Pick out every line of the entries below where "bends" occurs, and copy those lines.

-- INFORMATION SUPPLIED follows --

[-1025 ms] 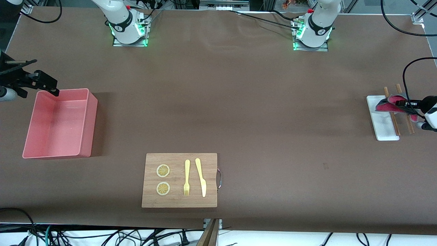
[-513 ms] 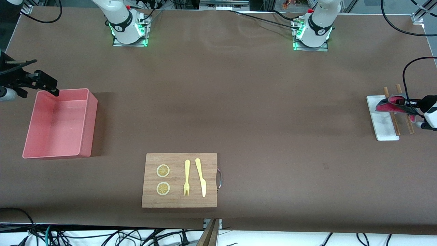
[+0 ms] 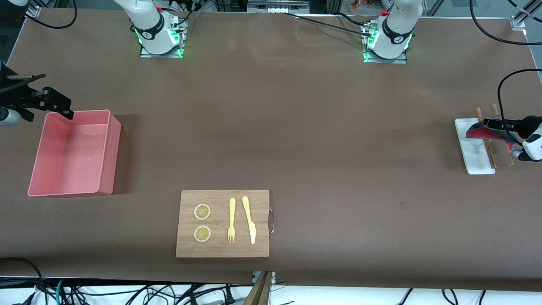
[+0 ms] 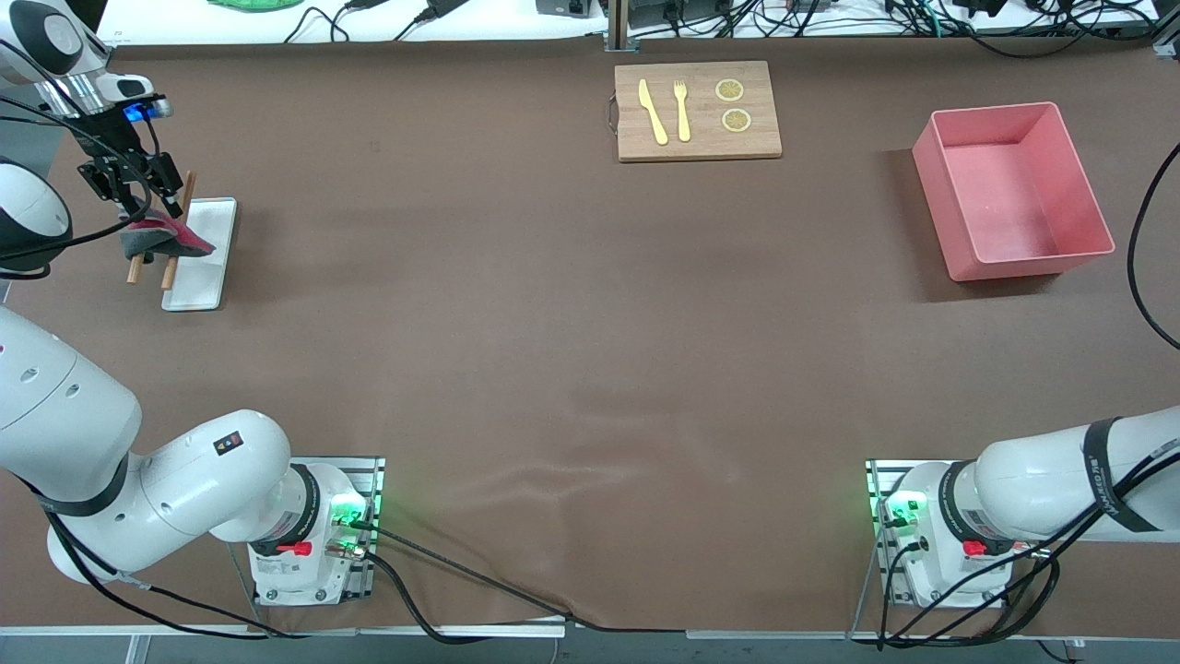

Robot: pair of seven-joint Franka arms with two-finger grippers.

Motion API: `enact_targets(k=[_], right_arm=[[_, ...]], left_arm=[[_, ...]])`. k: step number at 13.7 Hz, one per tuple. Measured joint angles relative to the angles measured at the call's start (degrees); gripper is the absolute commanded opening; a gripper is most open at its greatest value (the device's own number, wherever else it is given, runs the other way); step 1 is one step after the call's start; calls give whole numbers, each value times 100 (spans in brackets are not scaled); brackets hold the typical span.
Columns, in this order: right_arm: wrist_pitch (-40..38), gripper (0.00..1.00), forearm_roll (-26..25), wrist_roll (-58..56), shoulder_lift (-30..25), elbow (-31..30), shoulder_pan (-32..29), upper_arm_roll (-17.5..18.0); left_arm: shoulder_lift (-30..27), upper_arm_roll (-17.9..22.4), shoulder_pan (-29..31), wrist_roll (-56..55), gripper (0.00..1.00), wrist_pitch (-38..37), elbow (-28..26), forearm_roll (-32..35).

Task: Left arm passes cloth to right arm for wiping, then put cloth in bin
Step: 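Close the left gripper on the cloth and pull it off the rods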

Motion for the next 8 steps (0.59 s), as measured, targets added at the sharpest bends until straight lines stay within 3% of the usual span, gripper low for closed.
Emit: enact_targets(k=[3,8], right_arm=[[0,100,0,0,0,0,0,0],[0,100,0,0,1,0,-1,0]], left_arm=[[20,-2,-100,-153,99,-266,-16,0],[-12,-24,-637,351,100,-291,-6,526]])
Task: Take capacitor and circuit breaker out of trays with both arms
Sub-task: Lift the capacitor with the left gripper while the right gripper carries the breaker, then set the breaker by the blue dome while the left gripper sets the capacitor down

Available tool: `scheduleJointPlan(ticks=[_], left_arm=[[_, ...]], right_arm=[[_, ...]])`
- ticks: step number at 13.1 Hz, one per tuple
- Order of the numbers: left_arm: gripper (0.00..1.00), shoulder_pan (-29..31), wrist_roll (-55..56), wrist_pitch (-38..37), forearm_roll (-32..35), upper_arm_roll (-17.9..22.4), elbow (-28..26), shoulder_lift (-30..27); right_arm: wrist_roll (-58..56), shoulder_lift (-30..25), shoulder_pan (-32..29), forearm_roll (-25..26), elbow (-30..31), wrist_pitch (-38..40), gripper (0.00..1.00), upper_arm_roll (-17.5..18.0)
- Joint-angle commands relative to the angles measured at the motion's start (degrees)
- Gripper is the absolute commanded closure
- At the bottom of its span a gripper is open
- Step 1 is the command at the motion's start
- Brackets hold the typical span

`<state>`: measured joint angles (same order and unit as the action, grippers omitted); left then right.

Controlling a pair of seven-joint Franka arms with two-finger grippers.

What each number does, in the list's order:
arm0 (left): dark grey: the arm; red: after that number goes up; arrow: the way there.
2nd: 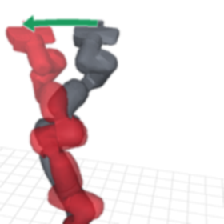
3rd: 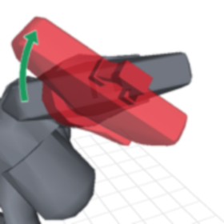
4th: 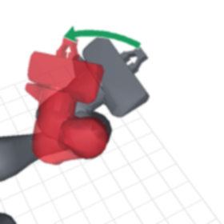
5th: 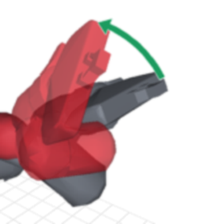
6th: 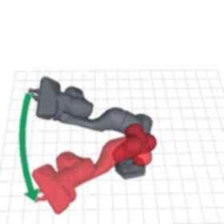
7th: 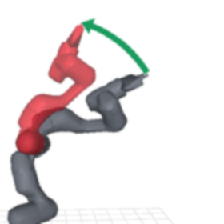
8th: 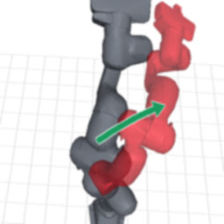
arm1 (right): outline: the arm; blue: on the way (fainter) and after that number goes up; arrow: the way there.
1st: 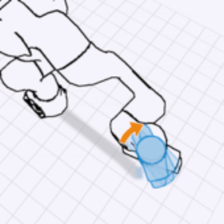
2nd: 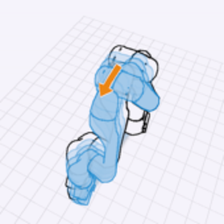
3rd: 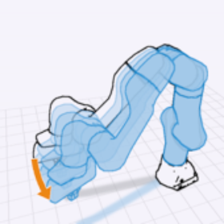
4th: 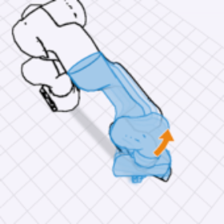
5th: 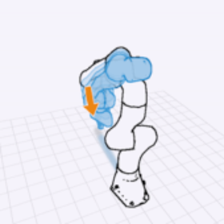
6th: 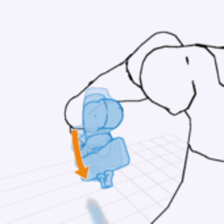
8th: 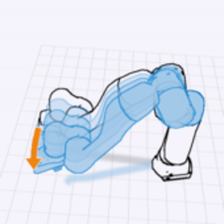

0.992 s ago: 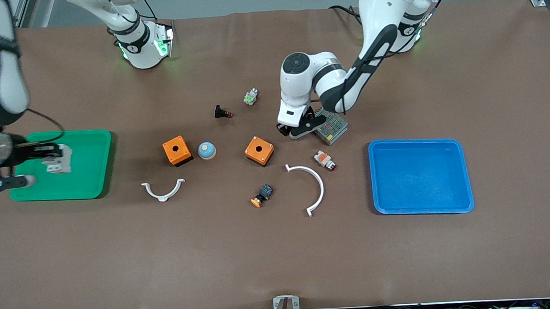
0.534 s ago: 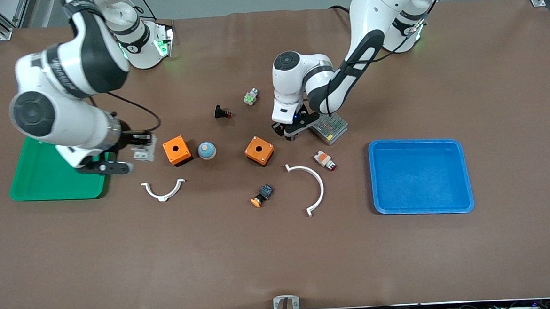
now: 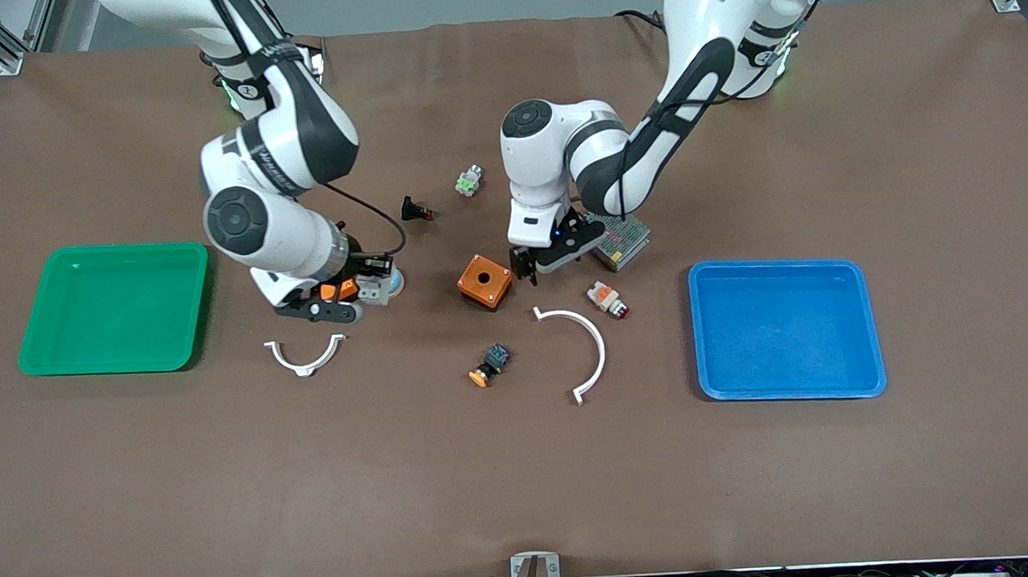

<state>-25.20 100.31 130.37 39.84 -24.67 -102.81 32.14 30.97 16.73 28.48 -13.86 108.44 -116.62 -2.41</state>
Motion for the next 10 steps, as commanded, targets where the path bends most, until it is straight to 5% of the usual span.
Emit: scheduleJointPlan(ticks=[1, 5, 10], left_arm=[[0.0, 1.6, -12.1, -9.8, -6.2, 0.1, 9.2, -0.7], [0.0, 7.2, -28.2, -20.0, -10.5, 0.0, 18.2, -1.8], [0.0, 20.8, -54.9, -21.3, -14.9, -0.3, 19.1, -7.5]], right_arm=[[3.3, 1.2, 2.7, -1.7, 1.7, -2.6, 0.8, -0.8], [3.3, 5.3, 4.9, -5.0, 2.8, -7.7, 0.8, -0.8], [2.9, 9.6, 6.9, -5.6, 2.8, -12.0, 0.79, -0.8]])
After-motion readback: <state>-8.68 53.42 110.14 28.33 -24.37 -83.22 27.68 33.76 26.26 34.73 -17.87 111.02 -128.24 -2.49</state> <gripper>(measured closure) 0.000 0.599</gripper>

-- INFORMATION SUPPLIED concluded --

# REPLY TO THE TASK
Motion for the next 8 steps (0.59 s), as measured, targets added at the sharpest bends until straight lines stay within 3% of the usual span, gripper low for closed.
Motion for the next 10 steps, as commanded, targets where the path bends most, until it is straight to 5% of the usual span.

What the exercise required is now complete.